Once the pictures are set aside, copy the records below exactly as they stand.

Segment Open

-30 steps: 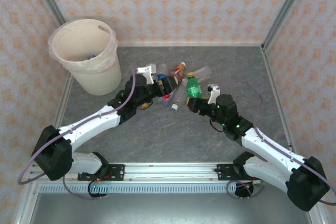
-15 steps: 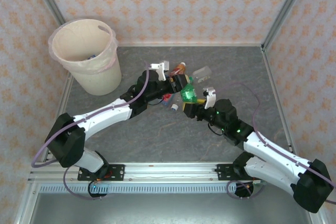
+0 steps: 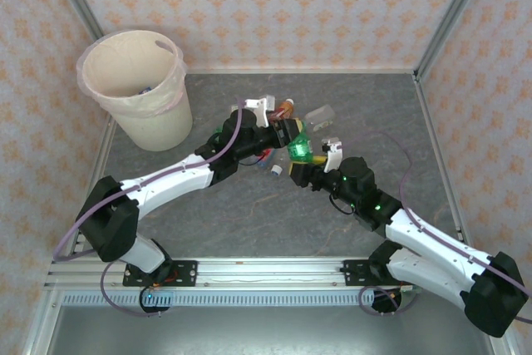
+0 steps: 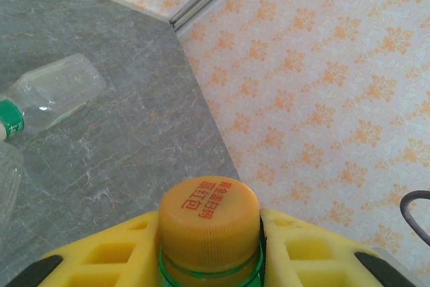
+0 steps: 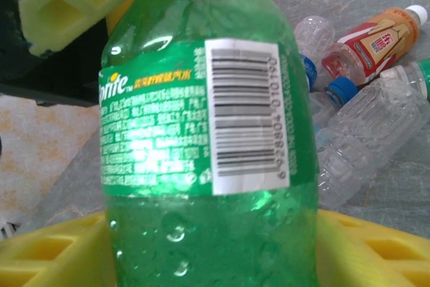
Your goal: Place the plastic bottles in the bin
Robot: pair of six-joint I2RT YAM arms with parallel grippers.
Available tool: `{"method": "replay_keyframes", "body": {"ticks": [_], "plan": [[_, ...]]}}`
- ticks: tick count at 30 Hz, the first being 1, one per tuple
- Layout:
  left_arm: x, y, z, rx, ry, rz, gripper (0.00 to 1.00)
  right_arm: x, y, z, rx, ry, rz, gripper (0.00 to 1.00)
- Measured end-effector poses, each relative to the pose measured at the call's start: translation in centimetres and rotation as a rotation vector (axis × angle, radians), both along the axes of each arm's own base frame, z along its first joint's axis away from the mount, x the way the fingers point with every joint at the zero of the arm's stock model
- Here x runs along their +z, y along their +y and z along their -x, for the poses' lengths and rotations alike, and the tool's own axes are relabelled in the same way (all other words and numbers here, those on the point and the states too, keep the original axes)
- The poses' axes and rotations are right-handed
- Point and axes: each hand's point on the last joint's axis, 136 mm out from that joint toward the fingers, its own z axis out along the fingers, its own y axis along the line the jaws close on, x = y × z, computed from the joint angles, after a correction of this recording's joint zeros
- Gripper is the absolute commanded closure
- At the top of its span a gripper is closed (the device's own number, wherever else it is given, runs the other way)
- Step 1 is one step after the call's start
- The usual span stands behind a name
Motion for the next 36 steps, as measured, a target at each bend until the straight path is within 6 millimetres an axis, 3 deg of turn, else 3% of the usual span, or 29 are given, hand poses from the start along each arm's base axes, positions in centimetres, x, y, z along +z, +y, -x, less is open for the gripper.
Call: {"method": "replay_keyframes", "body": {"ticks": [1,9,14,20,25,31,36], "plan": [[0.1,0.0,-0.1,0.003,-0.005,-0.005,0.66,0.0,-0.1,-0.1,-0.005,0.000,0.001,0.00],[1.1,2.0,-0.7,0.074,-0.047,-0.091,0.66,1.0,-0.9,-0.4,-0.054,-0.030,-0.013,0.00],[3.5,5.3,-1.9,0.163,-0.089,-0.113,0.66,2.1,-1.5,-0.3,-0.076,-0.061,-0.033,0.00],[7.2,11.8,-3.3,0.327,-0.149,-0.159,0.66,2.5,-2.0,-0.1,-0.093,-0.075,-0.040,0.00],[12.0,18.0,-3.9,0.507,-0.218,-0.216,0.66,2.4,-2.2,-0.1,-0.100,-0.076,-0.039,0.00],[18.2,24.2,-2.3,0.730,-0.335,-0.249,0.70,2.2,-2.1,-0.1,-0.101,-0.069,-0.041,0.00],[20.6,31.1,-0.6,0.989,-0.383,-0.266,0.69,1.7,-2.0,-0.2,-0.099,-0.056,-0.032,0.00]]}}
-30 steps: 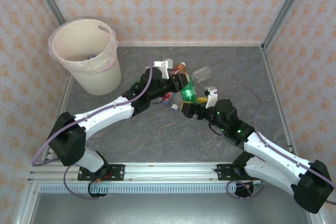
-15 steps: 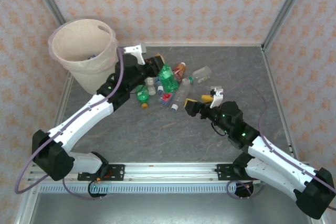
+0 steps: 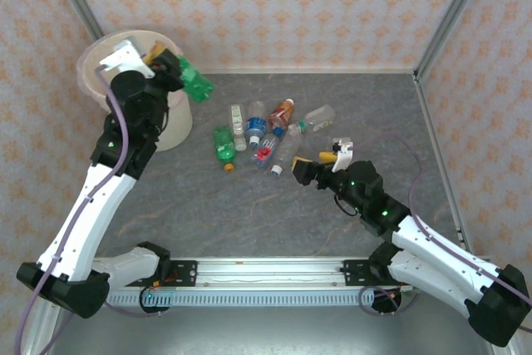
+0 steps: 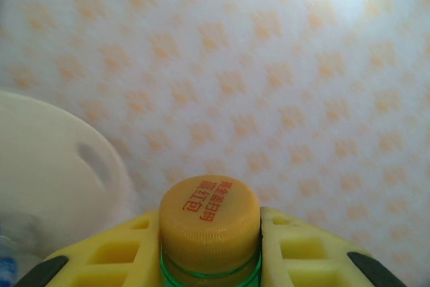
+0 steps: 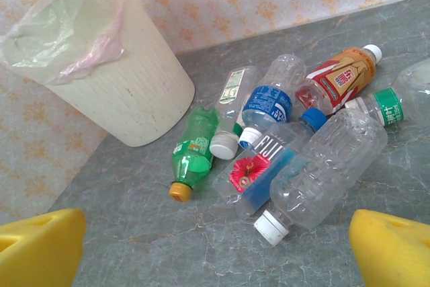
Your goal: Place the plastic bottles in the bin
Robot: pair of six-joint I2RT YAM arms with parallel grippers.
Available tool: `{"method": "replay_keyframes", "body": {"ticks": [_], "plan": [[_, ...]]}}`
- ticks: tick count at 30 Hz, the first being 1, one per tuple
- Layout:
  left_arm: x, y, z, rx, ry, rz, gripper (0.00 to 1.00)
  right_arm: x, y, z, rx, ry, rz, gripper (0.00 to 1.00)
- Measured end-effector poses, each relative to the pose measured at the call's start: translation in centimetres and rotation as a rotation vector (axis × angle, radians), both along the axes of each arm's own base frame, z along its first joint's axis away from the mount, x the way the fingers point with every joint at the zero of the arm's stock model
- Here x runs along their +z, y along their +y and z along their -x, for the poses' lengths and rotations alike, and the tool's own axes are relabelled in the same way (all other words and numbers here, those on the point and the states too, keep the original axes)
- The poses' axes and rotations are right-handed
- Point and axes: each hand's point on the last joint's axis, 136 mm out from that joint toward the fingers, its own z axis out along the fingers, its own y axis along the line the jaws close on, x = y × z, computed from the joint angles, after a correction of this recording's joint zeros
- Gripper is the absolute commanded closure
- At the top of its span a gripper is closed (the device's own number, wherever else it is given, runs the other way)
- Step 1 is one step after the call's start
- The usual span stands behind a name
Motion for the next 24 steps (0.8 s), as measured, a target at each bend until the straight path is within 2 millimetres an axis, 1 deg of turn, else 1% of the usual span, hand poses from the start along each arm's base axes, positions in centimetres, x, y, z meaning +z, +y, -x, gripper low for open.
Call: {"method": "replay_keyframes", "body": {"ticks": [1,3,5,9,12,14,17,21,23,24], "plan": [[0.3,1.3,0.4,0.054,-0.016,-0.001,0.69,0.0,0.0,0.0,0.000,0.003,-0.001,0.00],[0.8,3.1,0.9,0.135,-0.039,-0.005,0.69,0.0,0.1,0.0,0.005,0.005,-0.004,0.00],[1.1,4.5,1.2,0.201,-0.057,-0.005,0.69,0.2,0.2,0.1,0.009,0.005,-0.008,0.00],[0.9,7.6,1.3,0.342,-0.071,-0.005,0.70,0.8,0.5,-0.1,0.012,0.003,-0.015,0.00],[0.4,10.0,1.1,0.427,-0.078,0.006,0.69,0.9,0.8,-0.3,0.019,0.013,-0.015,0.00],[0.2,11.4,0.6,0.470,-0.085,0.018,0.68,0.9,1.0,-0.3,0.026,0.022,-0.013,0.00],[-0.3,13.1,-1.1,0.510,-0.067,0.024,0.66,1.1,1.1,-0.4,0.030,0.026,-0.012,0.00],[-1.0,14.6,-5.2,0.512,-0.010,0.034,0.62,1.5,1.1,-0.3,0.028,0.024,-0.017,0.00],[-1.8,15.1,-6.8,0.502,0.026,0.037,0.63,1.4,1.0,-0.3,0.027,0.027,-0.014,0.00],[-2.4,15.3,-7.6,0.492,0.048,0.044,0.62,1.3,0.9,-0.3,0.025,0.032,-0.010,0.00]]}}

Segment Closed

Answer ▸
-30 steps: 
-15 steps: 
+0 steps: 
+0 steps: 
+0 steps: 
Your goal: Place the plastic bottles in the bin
Robot: pair of six-joint I2RT YAM arms with parallel grippers.
Available tool: `{"method": "replay_keyframes", "body": {"ticks": [_], "plan": [[_, ...]]}}`
- ticks: tick count at 30 Hz, the first being 1, one per tuple
- Layout:
  left_arm: x, y, z, rx, ry, rz, gripper (0.00 to 1.00)
  right_arm: x, y, z, rx, ry, rz, gripper (0.00 to 1.00)
- Measured end-effector poses, each relative to the pose measured at the call's start: translation in centimetres and rotation as a rotation vector (axis × angle, radians), both along the axes of each arm's own base frame, z along its first joint's axis away from the mount, x the way the fingers point with every joint at the zero of the arm's stock model
- Here x runs along their +z, y along their +y and z along their -x, for the poses' lengths and rotations alike, and the tool's own axes are relabelled in the same way (all other words and numbers here, those on the point and the states too, keep the original axes)
- The poses' axes and rotations are right-handed
- Point and axes: each hand's point on the last joint's axis, 136 mm out from that joint toward the fingers, its own z axis out along the fingers, its own y axis along the line the jaws close on, x = y × z, computed from the joint angles, after a correction of this recording's joint zeros
- Gripper is the absolute commanded closure
- At the top of its span a gripper is closed (the device's own number, wherever else it is given, runs the other way)
- Step 1 is one step after the call's start
- The usual span stands behind a name
Motion for the next 36 steps, as measured, a target at each bend until the straight path is within 6 millimetres an axis, 3 deg of turn, else 3% of the usual span, or 29 are given, hand poses from the start along each arm's base axes, positions in centimetres, x, y, z along +z, +y, -x, less is open for the gripper.
Call: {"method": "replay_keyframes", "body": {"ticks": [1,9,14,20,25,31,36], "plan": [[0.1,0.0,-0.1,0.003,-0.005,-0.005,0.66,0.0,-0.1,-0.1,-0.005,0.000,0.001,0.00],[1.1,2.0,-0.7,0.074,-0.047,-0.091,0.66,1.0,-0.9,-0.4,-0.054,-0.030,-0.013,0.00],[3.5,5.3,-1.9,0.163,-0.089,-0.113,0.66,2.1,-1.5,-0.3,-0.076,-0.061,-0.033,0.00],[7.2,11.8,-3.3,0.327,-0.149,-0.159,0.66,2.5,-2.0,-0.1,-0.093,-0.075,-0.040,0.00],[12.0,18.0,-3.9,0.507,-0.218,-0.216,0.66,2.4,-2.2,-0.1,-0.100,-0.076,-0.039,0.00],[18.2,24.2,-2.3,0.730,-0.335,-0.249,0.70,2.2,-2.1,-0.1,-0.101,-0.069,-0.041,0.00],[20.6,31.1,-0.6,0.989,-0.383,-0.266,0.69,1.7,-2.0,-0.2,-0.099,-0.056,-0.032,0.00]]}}
-30 steps: 
-15 steps: 
+0 steps: 
+0 steps: 
+0 steps: 
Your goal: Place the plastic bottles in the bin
Robot: pair of six-joint I2RT YAM arms with parallel grippers.
Available tool: `{"method": "replay_keyframes", "body": {"ticks": [_], "plan": [[_, ...]]}}`
- ticks: tick count at 30 Hz, the first being 1, one per tuple
- Layout:
  left_arm: x, y, z, rx, ry, rz, gripper (0.00 to 1.00)
  right_arm: x, y, z, rx, ry, rz, gripper (0.00 to 1.00)
- Measured end-effector poses, each relative to the pose measured at the call's start: translation in centimetres and rotation as a rotation vector (axis × angle, radians), both along the axes of each arm's own base frame, z along its first joint's axis away from the mount, x the way the fingers point with every joint at the zero of the arm's stock model
- Here x runs along their +z, y along their +y and z along their -x, for the poses' lengths and rotations alike, and the tool's own axes are relabelled in the same way (all other words and numbers here, those on the point and the states too, keep the original axes)
- The poses' axes and rotations are right-handed
- Point and axes: each hand's point on the last joint's axis, 136 mm out from that joint toward the fingers, its own z axis out along the fingers, its own y axis along the line the jaws close on, x = y × z, computed from the joint angles, after a correction of this recording's joint zeros
- Gripper is the absolute commanded closure
- At the top of its span a gripper is closed (the device's own number, wherever else it is given, runs the other way)
- Step 1 is one step after the call's start
- The usual span stands behind a name
Motion for the next 24 steps (0.8 s), as measured, a target at each bend until the straight path is within 2 millimetres an axis, 1 deg of turn, else 1% of the usual span, hand poses from the start along each arm's base axes, positions in centimetres, x, y, z meaning +z, +y, -x, gripper low for open.
Call: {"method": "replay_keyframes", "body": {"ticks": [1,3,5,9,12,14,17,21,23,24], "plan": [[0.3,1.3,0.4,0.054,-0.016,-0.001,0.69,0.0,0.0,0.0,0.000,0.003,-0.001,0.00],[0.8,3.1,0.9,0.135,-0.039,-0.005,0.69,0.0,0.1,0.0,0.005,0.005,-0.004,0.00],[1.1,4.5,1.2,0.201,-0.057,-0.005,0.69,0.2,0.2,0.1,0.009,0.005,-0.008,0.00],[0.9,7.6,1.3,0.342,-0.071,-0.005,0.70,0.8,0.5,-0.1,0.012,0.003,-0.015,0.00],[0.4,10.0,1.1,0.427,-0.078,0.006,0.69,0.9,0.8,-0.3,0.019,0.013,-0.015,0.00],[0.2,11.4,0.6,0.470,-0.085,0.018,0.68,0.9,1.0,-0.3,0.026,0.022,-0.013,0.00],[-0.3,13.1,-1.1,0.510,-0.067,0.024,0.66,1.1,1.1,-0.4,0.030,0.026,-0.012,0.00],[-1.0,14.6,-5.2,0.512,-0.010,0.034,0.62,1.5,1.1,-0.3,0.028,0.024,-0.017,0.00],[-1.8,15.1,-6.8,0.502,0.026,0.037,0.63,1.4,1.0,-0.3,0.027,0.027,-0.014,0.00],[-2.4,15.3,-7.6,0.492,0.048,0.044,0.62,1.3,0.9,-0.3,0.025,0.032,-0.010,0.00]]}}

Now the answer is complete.